Deputy Prosecutor General of Ukraine
- In office 9 November 1993 – 5 March 1996

Personal details
- Born: Ivan Ivanovich Buravlyov 16 January 1942 Solomenskoe, Stepnovsky District, Stavropol Krai, Russian SFSR, Soviet Union
- Died: 23 February 2024 (aged 82) Kyiv, Ukraine
- Education: Taras Shevchenko National University of Kyiv
- Profession: Jurist, prosecutor Rank: 2nd class State Councillor of Justice

= Ivan Buravlyov =

Ukrainian lawyer and prosecutor (1942–2024)

Ivan Ivanovich Buravlyov (Іван Іванович Буравльов; 16 January 1942 – 23 February 2024) was a Ukrainian lawyer and prosecutor. From 1993 to 1996, he served as Deputy Prosecutor General of Ukraine and was a member of the Collegium of the Prosecutor General's Office. His rank was 2nd Class State Councillor of Justice. He was also named Honoured Lawyer of Ukraine in 1982.

== Biography ==
Ivan Buravlyov was born on 16 January 1942 in the village of Solomenskoe, Stepnovsky District, Stavropol Krai, Russian SFSR, USSR.

In 1960, he graduated from Medical College No. 1 in the city of Stavropol. He began his career as the head of the medical assistant station in the hamlet of "Krasny boyets" in Krasnogvardeysky District, Stavropol Krai.

From 1961 to 1964, he served his compulsory military service with the Group of Soviet Forces in Germany. During his service, he held the position of head of the pharmacy at military unit No. 35148.

After demobilization, he pursued higher education at the Faculty of Law of Taras Shevchenko Kyiv University (1964–1968).

Immediately after graduating from university, he began his professional career as an assistant prosecutor for Shchors Raion, Chernihiv Oblast (1968–1973).

In January 1973, he was appointed prosecutor of Borzna Raion, Chernihiv Oblast, a position he held until 1976.

In 1976, he was transferred to the Prosecutor's Office of the Ukrainian SSR in Kyiv, where he served as a prosecutor and senior prosecutor in the Investigative Department from July 1976 to March 1985.

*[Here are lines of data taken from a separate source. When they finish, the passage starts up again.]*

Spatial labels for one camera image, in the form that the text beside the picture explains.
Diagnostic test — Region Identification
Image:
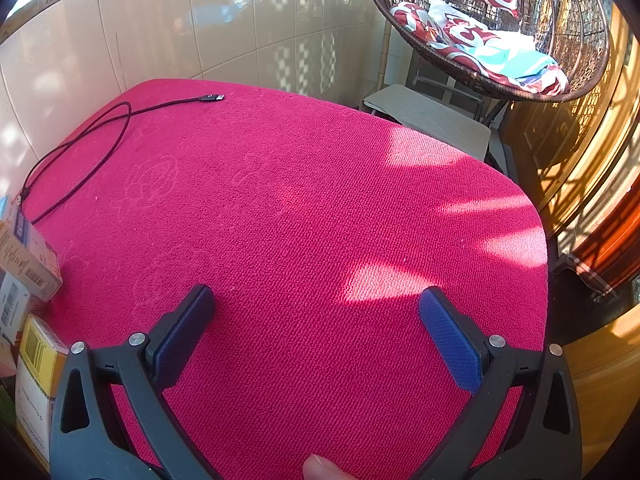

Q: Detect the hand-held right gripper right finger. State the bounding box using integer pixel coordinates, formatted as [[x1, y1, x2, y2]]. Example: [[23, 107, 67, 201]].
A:
[[410, 286, 583, 480]]

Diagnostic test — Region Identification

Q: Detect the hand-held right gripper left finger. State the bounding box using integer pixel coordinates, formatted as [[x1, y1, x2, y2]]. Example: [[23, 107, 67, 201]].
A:
[[49, 284, 221, 480]]

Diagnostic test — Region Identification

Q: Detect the yellow white medicine box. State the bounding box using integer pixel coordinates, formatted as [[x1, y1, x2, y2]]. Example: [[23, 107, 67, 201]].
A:
[[15, 313, 70, 473]]

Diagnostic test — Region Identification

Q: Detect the person's right hand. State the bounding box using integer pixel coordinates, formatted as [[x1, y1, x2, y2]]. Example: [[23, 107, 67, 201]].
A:
[[302, 454, 358, 480]]

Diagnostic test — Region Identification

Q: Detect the beige cardboard box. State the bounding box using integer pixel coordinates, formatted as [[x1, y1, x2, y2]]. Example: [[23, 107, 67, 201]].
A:
[[0, 195, 63, 302]]

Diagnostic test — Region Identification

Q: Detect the grey stool seat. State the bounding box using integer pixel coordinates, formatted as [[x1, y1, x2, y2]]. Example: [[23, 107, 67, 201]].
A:
[[361, 84, 492, 162]]

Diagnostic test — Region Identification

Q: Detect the teal cloth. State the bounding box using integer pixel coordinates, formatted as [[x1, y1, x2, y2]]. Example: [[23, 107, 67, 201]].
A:
[[470, 42, 558, 81]]

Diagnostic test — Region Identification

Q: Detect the red white seat cushion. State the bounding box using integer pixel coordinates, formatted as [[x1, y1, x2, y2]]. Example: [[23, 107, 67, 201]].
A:
[[390, 1, 570, 97]]

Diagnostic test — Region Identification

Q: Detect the wicker hanging chair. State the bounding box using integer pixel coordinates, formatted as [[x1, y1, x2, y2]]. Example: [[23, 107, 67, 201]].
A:
[[362, 0, 612, 103]]

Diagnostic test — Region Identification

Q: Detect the black USB cable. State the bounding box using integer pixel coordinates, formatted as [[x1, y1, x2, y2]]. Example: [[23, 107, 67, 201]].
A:
[[20, 93, 225, 224]]

From 1985 to 1990, he worked at the Central Committee of the Communist Party of Ukraine as an instructor and later as head of the Legal Work Sector of the State-Legal Department.

In December 1990, he returned to the Prosecutor's Office of the Ukrainian SSR, which became the Prosecutor General's Office of Ukraine in 1991. He held several senior positions there, including First Deputy Head of the Investigative Department (1990–1992) and Head of the Human Resources Department (1992–1997). For the period from 1993 to 1996, he served as Deputy Prosecutor General of Ukraine, simultaneously holding the position of Head of the Human Resources Department.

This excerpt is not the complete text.